B. The Parties wish to amend the Purchase and Sale Agreement to provide for a new definition of Consideration.
NOW, THEREFORE, in consideration of the premises and mutual covenants contained herein and other good and valuable consideration, the receipt and sufficiency of which are hereby acknowledged, the Parties agree as follows:
AGREEMENT
1. | Section 1.1. Section 1.1 of the Purchase and Sale Agreement is hereby amended to remove the existing definition of Consideration and replace such definition in full as follows: |
“‘Consideration’ means an amount equal to $37.346 million.”
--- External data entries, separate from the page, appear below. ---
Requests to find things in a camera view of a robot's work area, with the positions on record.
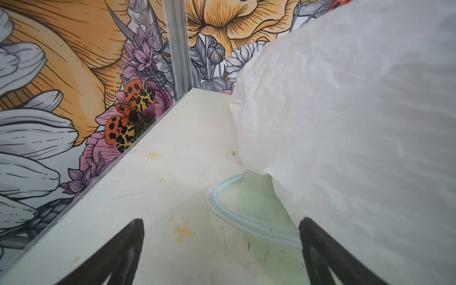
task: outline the floral wallpaper
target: floral wallpaper
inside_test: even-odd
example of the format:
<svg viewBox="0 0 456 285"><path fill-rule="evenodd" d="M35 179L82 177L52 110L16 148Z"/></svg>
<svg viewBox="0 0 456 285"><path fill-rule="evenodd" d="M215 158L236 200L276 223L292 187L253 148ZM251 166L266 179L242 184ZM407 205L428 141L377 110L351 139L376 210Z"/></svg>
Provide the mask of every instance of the floral wallpaper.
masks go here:
<svg viewBox="0 0 456 285"><path fill-rule="evenodd" d="M239 70L265 44L350 1L186 0L193 86L231 94Z"/></svg>
<svg viewBox="0 0 456 285"><path fill-rule="evenodd" d="M175 103L153 4L0 0L0 269Z"/></svg>

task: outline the white surface
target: white surface
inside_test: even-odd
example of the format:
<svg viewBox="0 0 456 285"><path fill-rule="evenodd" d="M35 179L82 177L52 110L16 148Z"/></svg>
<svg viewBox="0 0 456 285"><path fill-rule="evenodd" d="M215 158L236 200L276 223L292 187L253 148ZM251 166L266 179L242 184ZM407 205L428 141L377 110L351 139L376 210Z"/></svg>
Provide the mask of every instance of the white surface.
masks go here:
<svg viewBox="0 0 456 285"><path fill-rule="evenodd" d="M142 218L145 239L134 284L271 284L244 235L206 204L214 183L245 171L231 154L237 137L230 98L190 91L0 283L54 284ZM148 153L157 150L162 157L151 159ZM186 221L195 234L179 244L175 227Z"/></svg>
<svg viewBox="0 0 456 285"><path fill-rule="evenodd" d="M456 284L455 15L355 0L266 45L233 92L244 165L391 285Z"/></svg>

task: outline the gray leaf
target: gray leaf
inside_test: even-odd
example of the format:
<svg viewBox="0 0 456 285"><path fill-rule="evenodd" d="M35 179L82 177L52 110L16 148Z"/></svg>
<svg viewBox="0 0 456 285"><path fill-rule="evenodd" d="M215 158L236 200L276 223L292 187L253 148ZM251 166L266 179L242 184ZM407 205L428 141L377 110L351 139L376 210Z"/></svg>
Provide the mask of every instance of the gray leaf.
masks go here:
<svg viewBox="0 0 456 285"><path fill-rule="evenodd" d="M78 132L70 120L39 109L0 112L0 151L35 160L65 152Z"/></svg>
<svg viewBox="0 0 456 285"><path fill-rule="evenodd" d="M33 219L36 209L26 204L0 196L0 228L13 228Z"/></svg>
<svg viewBox="0 0 456 285"><path fill-rule="evenodd" d="M222 90L227 90L227 84L226 82L221 79L220 77L213 77L209 80L204 81L201 84L201 87L204 90L209 90L209 91L222 91Z"/></svg>
<svg viewBox="0 0 456 285"><path fill-rule="evenodd" d="M57 108L63 99L63 94L59 90L52 90L38 94L25 103L23 108L41 109L52 112Z"/></svg>
<svg viewBox="0 0 456 285"><path fill-rule="evenodd" d="M19 58L13 73L0 77L1 95L19 89L32 81L43 68L46 58L43 50L31 42L20 42L3 46L4 51Z"/></svg>
<svg viewBox="0 0 456 285"><path fill-rule="evenodd" d="M201 89L201 82L199 80L199 71L195 67L195 65L192 63L192 81L193 81L193 87L194 88L199 88Z"/></svg>
<svg viewBox="0 0 456 285"><path fill-rule="evenodd" d="M149 25L147 20L144 19L143 16L141 16L141 15L139 15L138 17L135 17L134 15L132 15L132 18L135 21L135 23L138 24L138 25L145 25L145 26Z"/></svg>
<svg viewBox="0 0 456 285"><path fill-rule="evenodd" d="M0 47L0 78L10 75L19 69L19 61L19 57Z"/></svg>
<svg viewBox="0 0 456 285"><path fill-rule="evenodd" d="M0 42L6 40L7 37L13 32L13 22L11 22L8 14L0 10Z"/></svg>
<svg viewBox="0 0 456 285"><path fill-rule="evenodd" d="M135 42L135 35L132 30L130 30L126 24L124 24L119 17L112 11L111 7L106 3L106 7L108 8L109 14L114 20L114 23L119 27L119 30L129 39L131 42Z"/></svg>
<svg viewBox="0 0 456 285"><path fill-rule="evenodd" d="M1 195L15 199L41 197L57 189L59 182L58 172L38 161L0 152Z"/></svg>
<svg viewBox="0 0 456 285"><path fill-rule="evenodd" d="M190 49L190 58L192 62L200 67L206 67L206 47L200 37L194 47Z"/></svg>
<svg viewBox="0 0 456 285"><path fill-rule="evenodd" d="M314 3L304 2L299 7L298 16L310 16L320 9L317 13L315 13L315 15L313 15L314 18L318 18L319 16L326 14L326 11L328 10L327 8L329 7L327 4L329 2L332 2L332 0L320 0Z"/></svg>
<svg viewBox="0 0 456 285"><path fill-rule="evenodd" d="M163 56L163 59L166 60L167 63L171 63L171 50L169 42L166 42L164 46L160 49L160 54Z"/></svg>

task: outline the yellow flower
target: yellow flower
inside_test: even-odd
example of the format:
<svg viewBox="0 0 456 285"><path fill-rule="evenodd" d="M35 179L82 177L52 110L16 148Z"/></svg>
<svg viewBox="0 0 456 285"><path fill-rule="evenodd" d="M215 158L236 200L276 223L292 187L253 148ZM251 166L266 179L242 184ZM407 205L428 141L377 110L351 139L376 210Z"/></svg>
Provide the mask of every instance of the yellow flower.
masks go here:
<svg viewBox="0 0 456 285"><path fill-rule="evenodd" d="M149 0L160 27L166 31L162 0ZM190 47L199 33L213 36L227 59L235 48L270 41L291 27L298 0L186 0Z"/></svg>
<svg viewBox="0 0 456 285"><path fill-rule="evenodd" d="M130 21L126 0L106 2L124 23ZM0 99L0 110L60 90L63 100L53 113L73 122L79 133L76 145L81 144L99 127L95 118L116 100L126 37L102 0L0 0L0 4L14 24L5 43L35 43L47 60L32 82Z"/></svg>

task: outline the orange flower petal
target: orange flower petal
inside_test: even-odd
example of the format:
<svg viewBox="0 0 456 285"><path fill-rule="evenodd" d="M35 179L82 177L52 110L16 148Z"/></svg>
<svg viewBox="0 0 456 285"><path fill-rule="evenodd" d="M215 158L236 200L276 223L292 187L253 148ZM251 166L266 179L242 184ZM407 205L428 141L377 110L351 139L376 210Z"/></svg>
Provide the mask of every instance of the orange flower petal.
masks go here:
<svg viewBox="0 0 456 285"><path fill-rule="evenodd" d="M298 0L288 0L285 8L285 16L275 25L265 27L263 30L268 33L278 34L287 31L291 28L293 21L293 11L298 4Z"/></svg>
<svg viewBox="0 0 456 285"><path fill-rule="evenodd" d="M117 62L111 64L110 66L92 70L93 73L101 80L106 89L104 95L104 103L106 108L114 104L117 99L115 93L119 91L120 87L122 86L122 79L120 78L120 75L122 75L122 69L120 69L120 66L122 64L122 60L119 59Z"/></svg>
<svg viewBox="0 0 456 285"><path fill-rule="evenodd" d="M98 127L95 117L105 111L104 86L87 65L55 32L41 23L4 9L14 23L12 35L5 41L33 42L46 54L46 64L22 91L35 96L49 90L60 90L63 100L53 113L73 121L79 132L79 145Z"/></svg>
<svg viewBox="0 0 456 285"><path fill-rule="evenodd" d="M243 44L249 44L251 42L256 42L256 41L272 41L277 37L277 34L272 34L265 32L264 30L260 30L253 35L245 38L245 39L235 39L231 40L234 42L234 45L239 48Z"/></svg>
<svg viewBox="0 0 456 285"><path fill-rule="evenodd" d="M285 1L259 1L253 13L238 17L228 24L228 38L244 39L267 26L277 24L285 16L286 6Z"/></svg>
<svg viewBox="0 0 456 285"><path fill-rule="evenodd" d="M233 40L227 37L227 28L216 28L213 26L206 26L201 33L205 36L213 36L215 40L225 48L225 59L231 55L231 52L236 48Z"/></svg>
<svg viewBox="0 0 456 285"><path fill-rule="evenodd" d="M125 23L126 0L106 0ZM53 29L66 40L74 52L90 68L108 66L122 54L126 37L119 31L103 0L0 0Z"/></svg>
<svg viewBox="0 0 456 285"><path fill-rule="evenodd" d="M204 22L219 28L225 27L237 17L252 13L258 5L257 0L205 0L199 2L204 5Z"/></svg>
2. | Section 2.2. Section 2.2 of the Purchase and Sale Agreement is hereby amended and restated in its entirety as follows: |
“Section 2.2. Consideration. In consideration for the sale of the DBJV Interest, the Seller shall receive the Consideration as follows: The Partnership shall, on or subsequent to May 22, 2017, deliver (or cause to be delivered) to the Seller such Consideration by wire transfer to an account specified by the Seller.”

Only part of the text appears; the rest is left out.